| Exercise requirements |
Nothing in the listing should be altered when it is copied, and no picture goes into the copy.

| Data shown |
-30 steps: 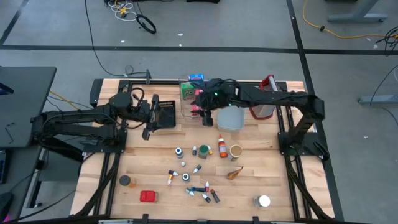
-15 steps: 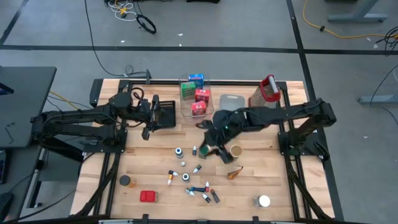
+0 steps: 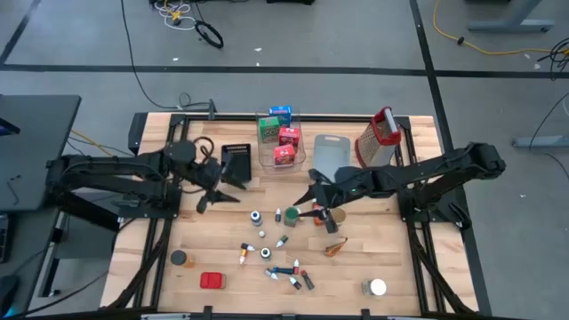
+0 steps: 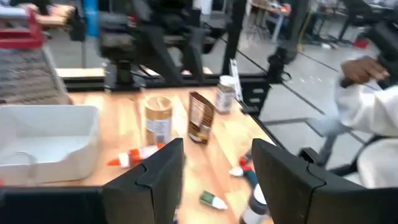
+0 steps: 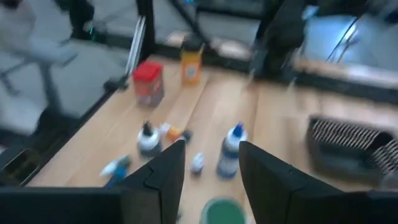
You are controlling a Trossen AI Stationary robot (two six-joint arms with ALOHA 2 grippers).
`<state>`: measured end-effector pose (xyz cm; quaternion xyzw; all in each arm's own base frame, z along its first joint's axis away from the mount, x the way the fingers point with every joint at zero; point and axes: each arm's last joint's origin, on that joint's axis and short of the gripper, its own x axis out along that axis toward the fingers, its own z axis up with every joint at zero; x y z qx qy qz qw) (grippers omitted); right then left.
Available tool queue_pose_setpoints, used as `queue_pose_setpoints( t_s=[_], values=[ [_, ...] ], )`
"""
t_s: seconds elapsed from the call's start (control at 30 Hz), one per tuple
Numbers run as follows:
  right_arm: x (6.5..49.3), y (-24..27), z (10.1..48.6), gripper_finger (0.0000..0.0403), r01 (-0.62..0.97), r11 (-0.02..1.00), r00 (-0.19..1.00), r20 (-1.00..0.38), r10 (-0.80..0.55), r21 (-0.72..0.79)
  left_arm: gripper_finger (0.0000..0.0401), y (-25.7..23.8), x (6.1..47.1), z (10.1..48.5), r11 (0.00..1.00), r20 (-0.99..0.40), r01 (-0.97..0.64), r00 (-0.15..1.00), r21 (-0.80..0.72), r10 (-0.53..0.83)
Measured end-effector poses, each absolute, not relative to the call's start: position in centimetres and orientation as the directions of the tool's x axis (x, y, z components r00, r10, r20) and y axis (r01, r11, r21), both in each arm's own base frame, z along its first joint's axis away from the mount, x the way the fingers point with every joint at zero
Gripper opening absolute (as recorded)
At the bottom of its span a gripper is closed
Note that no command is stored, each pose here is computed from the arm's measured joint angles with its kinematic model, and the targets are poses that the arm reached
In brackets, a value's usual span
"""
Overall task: Pick & Place Kitchen Items
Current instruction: Put the large blue food coloring bottle into the black bin
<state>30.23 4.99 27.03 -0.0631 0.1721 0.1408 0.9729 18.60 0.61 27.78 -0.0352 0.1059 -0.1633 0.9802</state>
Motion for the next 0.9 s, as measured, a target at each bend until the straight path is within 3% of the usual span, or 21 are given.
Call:
queue_pose_setpoints(
  t_s=[0.2,0.57,0.9],
  values=[
    [28.9,4.4,26.4,0.0159,-0.223,0.967,0.954,-0.231,0.191,-0.124,0.0199,-1.3,20.0,26.2,0.947,-0.289,0.303,0.902,-0.102,-0.32],
    [28.5,4.3,26.0,0.0159,-0.198,0.977,0.955,-0.237,0.176,-0.074,0.0199,-3.7,23.2,22.2,0.99,-0.466,0.139,0.874,-0.029,-0.136],
    [28.5,4.3,26.0,0.0159,-0.192,0.98,0.956,-0.233,0.176,-0.05,0.0199,-4.2,24.5,19.7,0.989,-0.543,0.147,0.83,-0.013,-0.13]
  ],
)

| Answer box |
-30 steps: 
-15 steps: 
+0 steps: 
+0 steps: 
+0 steps: 
You are controlling a Trossen AI Stationary robot (two six-joint arms with ALOHA 2 grippers).
`<state>`: measured end-effector pose (xyz cm; quaternion xyzw; all in each arm's own base frame, z along its first joint's axis away from the mount, x the way the fingers point with every joint at zero; point and axes: each arm's last joint's origin, on that joint's axis and short of the gripper, its own x axis out along that axis toward the fingers, its own z axis up with every joint at zero; x y z qx qy qz qw) (grippers omitted); right then left.
Available tool queue_pose_setpoints, used as `queue_pose_setpoints( t_s=[_], values=[ [_, ...] ], )`
"""
t_s: seconds elapsed from the call's start (control at 30 Hz), one per tuple
Numbers run as follows:
  right_arm: x (6.5..49.3), y (-24..27), z (10.1..48.6), gripper_finger (0.0000..0.0403), r01 (-0.62..0.97), r11 (-0.02..1.00), r00 (-0.19..1.00), r20 (-1.00..0.38), r10 (-0.80..0.55), r21 (-0.72..0.79)
  left_arm: gripper_finger (0.0000..0.0401), y (-25.7..23.8), x (6.1..47.1), z (10.1..48.5), r11 (0.00..1.00), r20 (-0.99..0.40), r01 (-0.97..0.64), r00 (-0.15..1.00), r21 (-0.80..0.72), r10 (-0.53..0.83)
Measured end-effector poses, each absolute, not relative to the call's start: position in centimetres and orientation as the directions of the tool's x axis (x, y, z components r00, r10, r20) and y axis (r01, r11, r21), both in each arm's own base frame, z along its first joint's axis away from the mount, x the way the fingers point with every joint at zero
Gripper opening absolute (as recorded)
At the bottom of its span a gripper is closed
Note that no command is stored, each pose here is computed from the arm's measured joint angles with its kinematic model, and the targets are poses that the arm reached
In brackets, a value's usual span
"""
Overall task: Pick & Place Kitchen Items
Current instruction: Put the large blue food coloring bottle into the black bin
<state>30.23 4.99 27.03 -0.0631 0.1721 0.1408 0.9729 18.60 0.61 27.78 -0.0352 0.1059 -0.1633 0.9802</state>
Motion for the next 0.9 s, as measured, a target at each bend until the straight path is within 3% of the usual span, or 21 are given.
Call:
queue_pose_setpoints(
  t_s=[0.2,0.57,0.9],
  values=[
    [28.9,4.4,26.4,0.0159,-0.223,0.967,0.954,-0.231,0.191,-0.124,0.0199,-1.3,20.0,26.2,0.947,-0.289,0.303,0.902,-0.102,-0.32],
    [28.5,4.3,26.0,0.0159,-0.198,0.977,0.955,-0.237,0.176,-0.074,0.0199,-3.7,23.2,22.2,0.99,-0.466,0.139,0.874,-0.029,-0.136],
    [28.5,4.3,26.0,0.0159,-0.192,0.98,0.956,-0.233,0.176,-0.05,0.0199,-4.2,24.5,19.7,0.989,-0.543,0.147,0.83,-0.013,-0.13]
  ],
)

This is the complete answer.